O que tinha acontecido? Para ele correr afoito em minha direção.
--- doutor o senhor viu? – perguntou, apontando para o Céu e em direção à montanha que fica bem em frente à piscina.
--- viu o que s.r. Zé?
--- o avião... Ele passou rasante sobre o nosso pesqueiro, subiu novamente e desapareceu por trás da montanha, eu vi.
--- tem certeza. – disse eu já saindo da piscina, sem largar a minha latinha de cerveja.
--- tenho. Juro por estes olhos que a terra há de comer.
--- se você esta dizendo eu acredito. --- amor, por favor, pegue outra latinha, vamos subir a montanha e ver aonde este avião caiu.
Aline desconfiada.
--- será... Acho que o seu Zé esta vendo coisa. – retrucou indo pegar o néctar dos deuses para que eu pudesse iniciar a caminhada.
Assim, com a latinha cheia, resolvemos subir a montanha, ofegantes, e pisando no estrume, pois o local é pasto para as vacas leiteira do vizinho.
Enquanto fazíamos essa caminha exaustiva, percebemos que alguns carros e motos seguiam pela estrada levantando poeira.
Já cansados chegamos ao topo da montanha e vimos junto ao platô ainda há alguma distancia um bimotor embicado no meio do milharal.

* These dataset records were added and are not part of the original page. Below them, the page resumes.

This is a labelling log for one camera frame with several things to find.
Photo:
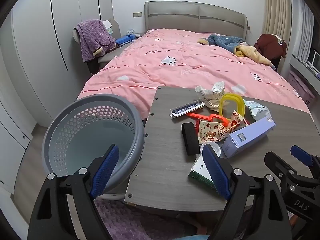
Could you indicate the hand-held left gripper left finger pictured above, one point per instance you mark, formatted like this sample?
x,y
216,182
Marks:
x,y
106,168

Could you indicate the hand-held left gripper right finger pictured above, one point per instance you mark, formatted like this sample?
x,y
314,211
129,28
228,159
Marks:
x,y
216,173

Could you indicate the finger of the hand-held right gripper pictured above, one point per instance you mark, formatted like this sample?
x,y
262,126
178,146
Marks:
x,y
300,153
277,163

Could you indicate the grey perforated plastic bin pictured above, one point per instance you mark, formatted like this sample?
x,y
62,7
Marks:
x,y
82,135

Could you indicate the cream red snack wrapper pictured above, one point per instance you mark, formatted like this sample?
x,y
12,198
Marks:
x,y
235,119
210,133

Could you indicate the long playing card box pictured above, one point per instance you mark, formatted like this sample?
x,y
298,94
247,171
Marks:
x,y
186,108

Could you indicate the green white carton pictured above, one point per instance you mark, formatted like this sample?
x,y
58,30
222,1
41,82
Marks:
x,y
200,170

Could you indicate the lavender cardboard box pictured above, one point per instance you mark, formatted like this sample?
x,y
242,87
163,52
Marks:
x,y
250,135

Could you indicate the black foam block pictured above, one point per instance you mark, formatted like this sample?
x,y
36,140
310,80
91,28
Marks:
x,y
190,140

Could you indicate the white blue plastic packet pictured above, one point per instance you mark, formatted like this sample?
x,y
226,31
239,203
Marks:
x,y
257,108

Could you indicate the orange plastic tool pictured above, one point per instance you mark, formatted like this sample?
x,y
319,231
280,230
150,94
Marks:
x,y
200,116

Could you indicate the purple rug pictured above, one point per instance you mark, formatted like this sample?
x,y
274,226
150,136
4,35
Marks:
x,y
140,220

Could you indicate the pink storage box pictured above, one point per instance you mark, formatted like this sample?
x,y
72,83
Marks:
x,y
301,87

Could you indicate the crumpled white paper wrapper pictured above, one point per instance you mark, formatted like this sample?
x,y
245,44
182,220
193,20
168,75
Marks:
x,y
212,92

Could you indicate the yellow fleece garment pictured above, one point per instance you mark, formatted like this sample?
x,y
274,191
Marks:
x,y
252,53

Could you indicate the brown garment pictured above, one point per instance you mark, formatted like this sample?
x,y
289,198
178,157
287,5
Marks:
x,y
270,46

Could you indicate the bed with pink cover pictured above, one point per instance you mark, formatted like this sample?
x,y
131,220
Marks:
x,y
175,70

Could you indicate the blue long box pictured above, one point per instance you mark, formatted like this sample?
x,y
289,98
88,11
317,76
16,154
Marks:
x,y
124,40

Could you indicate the purple fleece robe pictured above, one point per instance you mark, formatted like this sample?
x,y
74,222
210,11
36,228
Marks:
x,y
93,38

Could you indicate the blue fleece pajamas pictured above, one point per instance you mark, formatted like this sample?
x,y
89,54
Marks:
x,y
225,42

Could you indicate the white wardrobe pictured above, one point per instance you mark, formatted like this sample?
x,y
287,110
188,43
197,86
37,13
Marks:
x,y
37,55

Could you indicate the tissue pack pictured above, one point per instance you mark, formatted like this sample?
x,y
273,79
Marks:
x,y
130,31

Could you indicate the grey chair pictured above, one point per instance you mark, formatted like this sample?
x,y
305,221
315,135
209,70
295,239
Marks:
x,y
115,28

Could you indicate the white flat pad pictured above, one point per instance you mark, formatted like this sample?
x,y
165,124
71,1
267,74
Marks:
x,y
107,24

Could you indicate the beige curtain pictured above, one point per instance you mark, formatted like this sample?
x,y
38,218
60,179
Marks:
x,y
276,7

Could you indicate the grey upholstered bed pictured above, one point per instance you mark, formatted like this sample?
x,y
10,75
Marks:
x,y
195,15

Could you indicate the wall switch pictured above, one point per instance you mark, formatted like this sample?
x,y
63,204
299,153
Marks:
x,y
137,14

A história era verdadeira, o meu caseiro não estava maluco.
Modéstia a parte eu tenho um bom preparo físico, apesar da minha idade já estar virando o Cabo da Boa Esperança. Mantive a latinha tapada com o dedo e corri em direção ao aparelho voador, criado por Santo Dumont.
Cheguei a tempo de abrir a portinhola para o piloto assustado, branco que nem cera, que olhava em minha direção como se o Salvador da Pátria estivesse chegando.
--- tudo bem, machucou? perguntei, olhando em seu rosto em suas mãos e suas pernas procurando algum sinal de sangue. --- sou médico. – disse finalmente, sorvendo um gole da cerveja geladíssima.
O piloto sorriu abertamente.
--- tudo bem, não estou ferido. – soltou o cinto de segurança, e olhou em minha mão.
--- é SKOL. – perguntou sorrindo.
--- sim, é SKOL. – respondi.
Ele esticou a mão em direção ao líquido gelado e refrescante.
--- essa desce REDONDA.
Passei-lhe a latinha. Fiquei esperando. Foi um gole longo e prazeroso. Percebi que naquele momento ele tirava o estresse do pouso, a dificuldade da semana, e o prazer de estar vivo.
A latinha voltou para as minhas mãos vazia.
Hoje eu a tenho guardada lá no sítio, como lembrança deste dia.